**Data**
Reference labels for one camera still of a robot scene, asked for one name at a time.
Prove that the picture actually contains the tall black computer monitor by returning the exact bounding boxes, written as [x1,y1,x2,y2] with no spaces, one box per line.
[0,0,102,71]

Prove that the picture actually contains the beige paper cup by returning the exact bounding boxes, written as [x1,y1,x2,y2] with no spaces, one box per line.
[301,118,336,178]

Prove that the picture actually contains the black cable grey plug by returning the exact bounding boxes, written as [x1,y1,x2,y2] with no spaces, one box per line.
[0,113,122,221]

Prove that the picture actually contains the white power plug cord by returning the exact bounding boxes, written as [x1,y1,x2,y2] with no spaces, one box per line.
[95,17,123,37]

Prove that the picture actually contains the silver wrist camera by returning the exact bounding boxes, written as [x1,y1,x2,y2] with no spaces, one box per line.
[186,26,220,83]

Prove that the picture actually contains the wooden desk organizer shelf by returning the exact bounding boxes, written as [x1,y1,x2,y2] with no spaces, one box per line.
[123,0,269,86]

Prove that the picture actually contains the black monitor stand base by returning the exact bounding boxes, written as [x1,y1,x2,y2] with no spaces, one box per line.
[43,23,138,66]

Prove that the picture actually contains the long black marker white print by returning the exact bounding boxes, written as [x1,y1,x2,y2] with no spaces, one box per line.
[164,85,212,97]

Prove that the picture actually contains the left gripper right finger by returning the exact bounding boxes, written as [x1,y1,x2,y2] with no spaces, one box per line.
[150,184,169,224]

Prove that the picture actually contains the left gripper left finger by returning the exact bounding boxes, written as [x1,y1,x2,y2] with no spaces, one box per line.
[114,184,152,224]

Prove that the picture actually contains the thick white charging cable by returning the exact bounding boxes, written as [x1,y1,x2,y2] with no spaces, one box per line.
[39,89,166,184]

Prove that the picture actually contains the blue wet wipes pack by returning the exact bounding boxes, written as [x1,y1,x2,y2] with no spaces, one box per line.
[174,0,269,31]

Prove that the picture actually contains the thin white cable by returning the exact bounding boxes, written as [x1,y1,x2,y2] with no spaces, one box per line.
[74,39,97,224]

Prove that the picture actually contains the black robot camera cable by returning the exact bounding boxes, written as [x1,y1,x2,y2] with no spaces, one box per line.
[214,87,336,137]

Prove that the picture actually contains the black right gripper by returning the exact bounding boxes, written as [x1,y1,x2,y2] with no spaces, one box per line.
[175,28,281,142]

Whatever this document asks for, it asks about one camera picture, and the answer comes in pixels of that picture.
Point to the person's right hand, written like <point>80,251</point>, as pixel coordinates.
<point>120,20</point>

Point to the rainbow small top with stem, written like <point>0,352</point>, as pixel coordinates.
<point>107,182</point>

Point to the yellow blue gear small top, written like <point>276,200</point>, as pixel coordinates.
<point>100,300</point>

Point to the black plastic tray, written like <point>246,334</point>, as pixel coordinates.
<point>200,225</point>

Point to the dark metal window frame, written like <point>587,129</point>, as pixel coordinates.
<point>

**Exercise**
Find the word "like" in the entries and show each line where it is found.

**Exercise solution**
Point to the person's right hand, written like <point>80,251</point>, as pixel coordinates.
Point to the rainbow small top with stem, written like <point>0,352</point>, as pixel coordinates.
Point to the yellow blue gear small top, written like <point>276,200</point>, as pixel coordinates.
Point to the black plastic tray, written like <point>246,334</point>, as pixel coordinates.
Point to the dark metal window frame, written like <point>587,129</point>, as pixel coordinates.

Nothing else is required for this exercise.